5. While hiring a mid-major coach may be tempting, the fact is that Louisville is not in the same situation that they were when they hired John L. Smith. Louisville is in a BCS conference and furthermore, one that is fighting for credibility nationally as evidenced by Cincinnati being behind TCU and Boise State in the polls. Several one loss Big East teams have failed to get into the national title game this decade. Yet, Louisville IS NOT a major program in terms of budget, facilities, exposure, or tradition.
So, hiring a mid-major coach would be little more than what is essentially a mid-major program hiring one of their own, a lateral move. It would be more like going from UTEP to TCU than going from TCU to Texas. As a matter of fact, I really don't see how hiring a mid-major coach gives Louisville an advantage over Cincinnati, against whom Louisville should theoretically compete against for recruits.
Instead, hiring a guy from a major program, indeed one of the top five athletic programs in the nation, would give Louisville the "we are one of the big boys now" credibility that practically no other hire that is attainable for Louisville is going to do. It is the next best thing to hiring a coach from a big time Big 10, Big 12 or SEC school.

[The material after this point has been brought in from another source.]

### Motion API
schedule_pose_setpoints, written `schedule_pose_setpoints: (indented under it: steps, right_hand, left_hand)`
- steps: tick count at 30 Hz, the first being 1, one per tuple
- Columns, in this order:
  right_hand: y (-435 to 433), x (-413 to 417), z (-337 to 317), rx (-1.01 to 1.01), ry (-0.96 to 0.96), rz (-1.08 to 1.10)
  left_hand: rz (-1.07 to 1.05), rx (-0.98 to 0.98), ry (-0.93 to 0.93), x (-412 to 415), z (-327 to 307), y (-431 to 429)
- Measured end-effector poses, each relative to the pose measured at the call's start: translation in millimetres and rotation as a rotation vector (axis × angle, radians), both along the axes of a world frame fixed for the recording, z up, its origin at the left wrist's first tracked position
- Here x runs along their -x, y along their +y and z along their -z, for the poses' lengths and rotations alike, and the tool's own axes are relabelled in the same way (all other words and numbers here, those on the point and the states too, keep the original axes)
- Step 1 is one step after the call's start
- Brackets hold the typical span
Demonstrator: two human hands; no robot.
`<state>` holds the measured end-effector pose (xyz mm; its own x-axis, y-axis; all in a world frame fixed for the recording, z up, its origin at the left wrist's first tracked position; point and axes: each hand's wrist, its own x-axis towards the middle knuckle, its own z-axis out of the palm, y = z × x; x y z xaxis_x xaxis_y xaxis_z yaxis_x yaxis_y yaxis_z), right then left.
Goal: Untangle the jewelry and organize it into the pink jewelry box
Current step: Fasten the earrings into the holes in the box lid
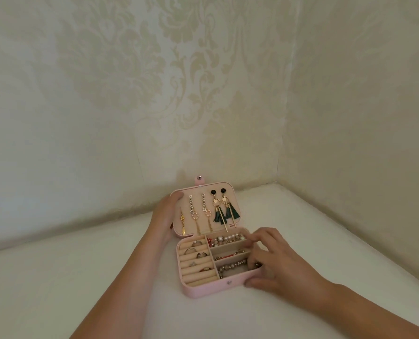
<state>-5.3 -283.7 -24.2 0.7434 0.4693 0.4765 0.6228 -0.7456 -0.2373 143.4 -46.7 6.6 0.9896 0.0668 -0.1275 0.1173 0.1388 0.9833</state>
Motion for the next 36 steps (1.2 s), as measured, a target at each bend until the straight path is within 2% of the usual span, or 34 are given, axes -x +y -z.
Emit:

6. Ignore the idea that at 48, Strong is too old and Louisville needs a young, energetic coach to rebuild. Louisville really is still the program that had winning seasons under John L. Smith and Bobby Petrino who just had a setback. Strong could have this program contending for Big East titles again within three years, at the ripe old age of 50, and still have 15 good years left in his coaching career.
7. Louisville is more likely to hold onto Strong. Face it, hire a younger guy and you are molding him for a bigger school or the NFL, but if Strong wanted to go to the NFL, he would have left for their affirmative action program for black coaches a long time ago, and ironically would likely be an NFL head coach by now.
Strong's age is precisely what would make him less attractive to other colleges. Strong would also reward the college who gave him a shot when no one else did with loyalty. So, the only place that Strong would probably leave Louisville for would be Florida.
8. This is a not insignificant one; Hiring Strong weakens Florida, which weakens the SEC. While Urban Meyer's spread-option offense has been getting all the publicity, Charlie Strong's defense has been doing the dirty work. It was the defense that kept Meyer from going through what Rich Rodriguez is experiencing at Michigan right now, particularly that first year when Meyer went 9-3 and nearly won the SEC East.
The defense largely won Florida their first title and also shut down Oklahoma last year when OU shocked Florida by holding them to 14 points and of course, the defense is carrying the team this year.
So if Florida is knocked down a peg, the stranglehold that the SEC has on the BCS title game would weaken greatly. That would open things up for other teams, including the Big East, which includes LOUISVILLE and don't shed tears for the SEC, who would do the same to any other school or league in a heartbeat. As a matter of fact, the current SEC head coaches came from places like Iowa State, Michigan State, Oklahoma State, Louisville, Utah, and FSU.
SEC teams even rip off each other. Auburn hired Tommy Tuberville from Ole Miss, and Ole Miss hired Houston Nutt from Arkansas. So, if the Big East wants to be the best, they are going to have to beat the best at their own game, which means hiring the top coaching candidates available.
The top assistant coach in college football is clearly Charlie Strong, so he should be Louisville's next head coach. Get it done, Jurich!